In [20]:
import os, json
import pandas as pd
from pathlib import Path 

# Paper Summary

## Types of Features

1. Lexical features: word or character-based statistical measures of lexical variation.
     -  Sentence/line length [Yule 1938; Argamon et al. 2003]
     -  Vocabulary richness [Yule 1944]
     -  Word-length distributions [De Vel et al. 2001; Zheng et al. 2006]

2.  Syntactic features
    -  function words [Mosteller and Wallace 1964]
        -   Shown to be highly effective discriminators of authorship, since the usage variations of such words are a strong reflection of stylistic choices [Koppel et al. 2006]
    -  punctuation [Baayen et al. 2002]
    -  part-of-speech tag n-grams [Baayen et al. 1996; Argamon et al. 1998]

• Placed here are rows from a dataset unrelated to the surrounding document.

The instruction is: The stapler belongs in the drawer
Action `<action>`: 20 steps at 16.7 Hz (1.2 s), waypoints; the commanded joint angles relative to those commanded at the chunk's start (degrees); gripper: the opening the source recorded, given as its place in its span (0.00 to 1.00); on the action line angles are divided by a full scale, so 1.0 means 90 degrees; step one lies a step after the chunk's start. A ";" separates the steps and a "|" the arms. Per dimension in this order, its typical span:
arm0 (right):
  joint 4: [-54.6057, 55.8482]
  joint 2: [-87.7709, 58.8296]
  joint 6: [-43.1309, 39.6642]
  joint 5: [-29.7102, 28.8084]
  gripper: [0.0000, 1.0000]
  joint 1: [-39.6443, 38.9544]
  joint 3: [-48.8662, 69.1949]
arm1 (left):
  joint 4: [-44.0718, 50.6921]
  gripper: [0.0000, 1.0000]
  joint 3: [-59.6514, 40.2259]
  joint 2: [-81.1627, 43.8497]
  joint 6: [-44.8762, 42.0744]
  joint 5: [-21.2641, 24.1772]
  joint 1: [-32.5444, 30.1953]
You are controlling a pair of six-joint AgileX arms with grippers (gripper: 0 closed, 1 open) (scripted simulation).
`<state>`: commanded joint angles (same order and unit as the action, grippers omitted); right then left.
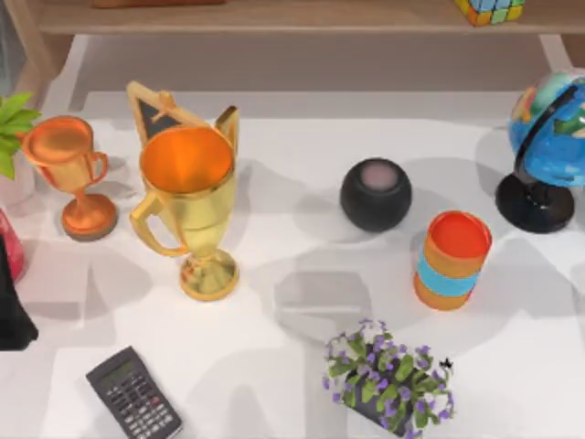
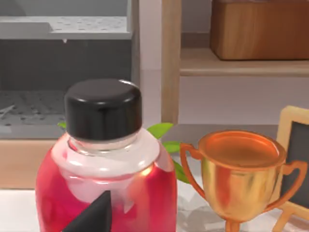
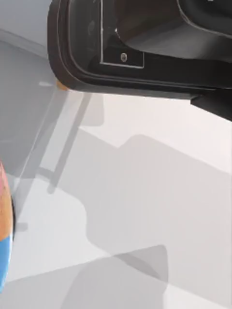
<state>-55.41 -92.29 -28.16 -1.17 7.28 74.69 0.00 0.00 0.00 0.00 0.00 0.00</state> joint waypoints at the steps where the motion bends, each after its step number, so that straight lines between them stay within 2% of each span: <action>1: -0.0093 -0.0018 0.0030 -0.0031 0.00 0.0150 0.0503 | 0.0000 1.00 0.0000 0.0000 0.0000 0.0000 0.0000; 6: -0.0839 -0.1117 0.0217 -0.0166 0.00 0.0969 0.3309 | 0.0000 1.00 0.0000 0.0000 0.0000 0.0000 0.0000; 12: -0.2036 -0.3973 0.0449 -0.0152 0.00 0.1470 0.6183 | 0.0000 1.00 0.0000 0.0000 0.0000 0.0000 0.0000; 16: -0.2517 -0.5628 0.0684 -0.0074 0.00 0.1523 0.7168 | 0.0000 1.00 0.0000 0.0000 0.0000 0.0000 0.0000; 20: -0.2909 -0.6312 0.0903 -0.0050 0.00 0.1530 0.7411 | 0.0000 1.00 0.0000 0.0000 0.0000 0.0000 0.0000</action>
<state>-81.59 -149.10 -20.03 -1.62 21.05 141.38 0.00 0.00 0.00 0.00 0.00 0.00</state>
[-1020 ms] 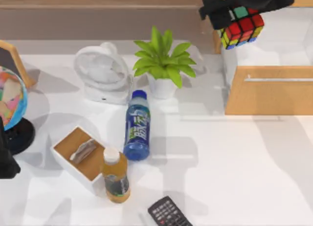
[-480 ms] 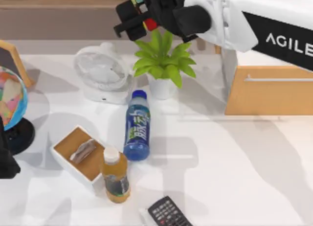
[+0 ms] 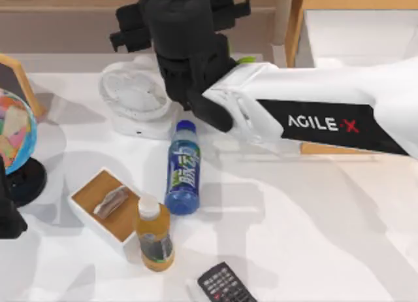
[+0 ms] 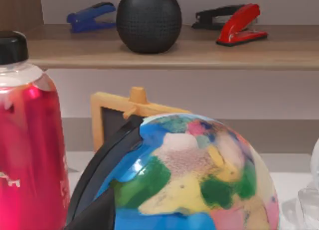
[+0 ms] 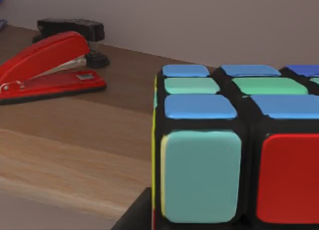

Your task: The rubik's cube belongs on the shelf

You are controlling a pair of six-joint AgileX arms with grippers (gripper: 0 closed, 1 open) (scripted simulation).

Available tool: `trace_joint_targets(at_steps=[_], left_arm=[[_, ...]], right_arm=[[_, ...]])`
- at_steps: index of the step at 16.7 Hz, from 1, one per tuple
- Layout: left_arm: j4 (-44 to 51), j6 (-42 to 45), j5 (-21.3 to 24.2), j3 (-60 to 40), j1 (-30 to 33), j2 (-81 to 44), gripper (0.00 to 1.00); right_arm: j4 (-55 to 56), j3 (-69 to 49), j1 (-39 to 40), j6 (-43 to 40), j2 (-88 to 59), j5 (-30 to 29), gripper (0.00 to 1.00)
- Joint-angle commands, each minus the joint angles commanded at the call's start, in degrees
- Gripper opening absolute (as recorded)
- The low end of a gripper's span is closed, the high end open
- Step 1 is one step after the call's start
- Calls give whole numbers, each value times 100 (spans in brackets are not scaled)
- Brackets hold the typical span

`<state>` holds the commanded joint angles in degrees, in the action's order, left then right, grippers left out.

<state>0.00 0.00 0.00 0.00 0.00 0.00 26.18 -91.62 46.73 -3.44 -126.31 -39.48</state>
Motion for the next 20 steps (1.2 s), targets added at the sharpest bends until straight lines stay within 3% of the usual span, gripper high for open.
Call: trace_joint_targets(at_steps=[4, 8, 16, 20], left_arm=[[0, 0, 0, 0, 0, 0, 100], [0, 0, 0, 0, 0, 0, 100], [0, 0, 0, 0, 0, 0, 100], [0, 0, 0, 0, 0, 0, 100]], right_arm=[[1736, 294, 83, -127, -441, -599, 0], [2753, 461, 108, -209, -728, -961, 0], [2910, 461, 73, -210, -770, -1011, 0], [2661, -109, -54, -180, -1015, -896, 0]])
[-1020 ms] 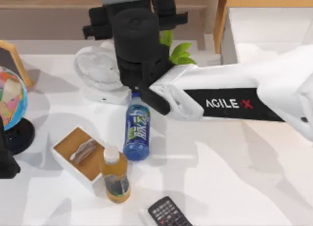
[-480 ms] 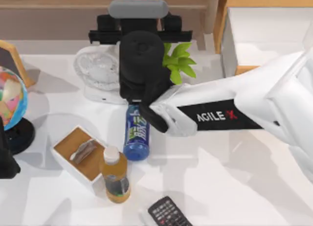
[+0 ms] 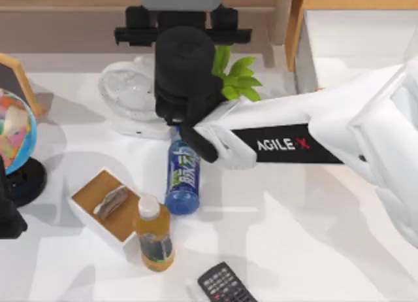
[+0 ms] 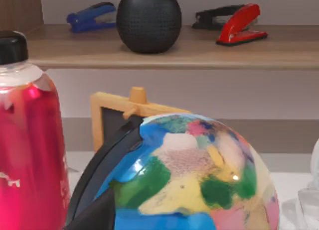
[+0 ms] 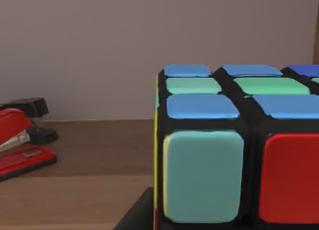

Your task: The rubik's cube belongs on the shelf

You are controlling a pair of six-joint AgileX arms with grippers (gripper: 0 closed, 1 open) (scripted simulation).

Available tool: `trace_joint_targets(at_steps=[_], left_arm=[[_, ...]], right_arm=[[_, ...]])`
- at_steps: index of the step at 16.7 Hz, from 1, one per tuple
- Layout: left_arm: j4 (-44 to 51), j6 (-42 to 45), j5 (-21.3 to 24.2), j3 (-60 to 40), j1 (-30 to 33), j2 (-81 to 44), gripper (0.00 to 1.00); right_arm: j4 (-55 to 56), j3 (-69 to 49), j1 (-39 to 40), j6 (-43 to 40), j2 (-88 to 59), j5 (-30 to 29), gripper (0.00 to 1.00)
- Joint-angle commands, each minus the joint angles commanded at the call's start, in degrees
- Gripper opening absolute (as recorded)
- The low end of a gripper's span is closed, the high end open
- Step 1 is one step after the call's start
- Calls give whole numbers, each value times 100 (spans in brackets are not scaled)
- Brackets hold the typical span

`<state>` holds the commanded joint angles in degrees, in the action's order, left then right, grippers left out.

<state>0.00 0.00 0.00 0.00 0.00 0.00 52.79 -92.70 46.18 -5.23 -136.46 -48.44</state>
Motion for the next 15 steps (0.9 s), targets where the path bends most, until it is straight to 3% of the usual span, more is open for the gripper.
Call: trace_joint_targets(at_steps=[9, 15], left_arm=[[0, 0, 0, 0, 0, 0, 100], [0, 0, 0, 0, 0, 0, 100]], right_arm=[[-1121, -2097, -550, 75, -1038, 547, 0], [-1311, -2356, -619, 76, -1219, 637, 0]])
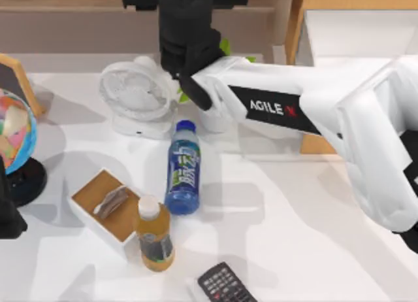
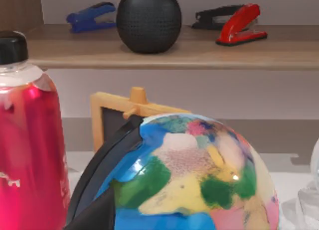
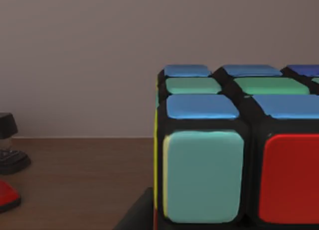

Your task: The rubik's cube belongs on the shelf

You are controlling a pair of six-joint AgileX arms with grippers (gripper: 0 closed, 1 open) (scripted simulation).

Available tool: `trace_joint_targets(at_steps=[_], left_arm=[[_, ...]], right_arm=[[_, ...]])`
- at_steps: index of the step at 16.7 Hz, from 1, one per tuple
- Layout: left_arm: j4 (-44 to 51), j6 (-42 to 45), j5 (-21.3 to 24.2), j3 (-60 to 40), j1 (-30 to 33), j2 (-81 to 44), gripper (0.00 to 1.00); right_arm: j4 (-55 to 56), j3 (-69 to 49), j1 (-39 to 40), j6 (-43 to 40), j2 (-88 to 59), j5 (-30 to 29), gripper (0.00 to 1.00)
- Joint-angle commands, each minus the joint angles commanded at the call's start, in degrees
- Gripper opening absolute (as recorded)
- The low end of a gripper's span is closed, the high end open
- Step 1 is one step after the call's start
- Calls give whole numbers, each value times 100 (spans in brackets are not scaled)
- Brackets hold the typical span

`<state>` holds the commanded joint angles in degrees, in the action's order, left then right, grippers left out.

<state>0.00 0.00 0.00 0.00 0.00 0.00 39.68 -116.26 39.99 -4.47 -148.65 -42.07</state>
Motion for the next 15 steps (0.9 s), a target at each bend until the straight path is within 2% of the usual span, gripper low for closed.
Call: trace_joint_targets(at_steps=[1, 14, 15], left_arm=[[0, 0, 0, 0, 0, 0, 100], [0, 0, 0, 0, 0, 0, 100], [0, 0, 0, 0, 0, 0, 100]], right_arm=[[0, 0, 0, 0, 0, 0, 0], [0, 0, 0, 0, 0, 0, 98], [0, 0, 0, 0, 0, 0, 100]])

3.  Structural features - especially useful for online text
    -  attributes relating to text organization and layout [De Vel et al. 2001; Zheng et al. 2006]
    -  technical features such as the use of various file extensions, fonts, sizes, and colors [Abbasi and Chen 2005]
    -  When analyzing computer programs, different structural features (e.g., the use of braces and comments) are utilized [Oman and Cook 1989].

4.  Content-specific features are comprised of important keywords and phrases on certain topics [Martindale and McKenzie 1995]
    -  word n-grams [Diederich et al. 2003]. 
        -  For example, content-specific features on a discussion of computers may include “laptop” and “notebook.”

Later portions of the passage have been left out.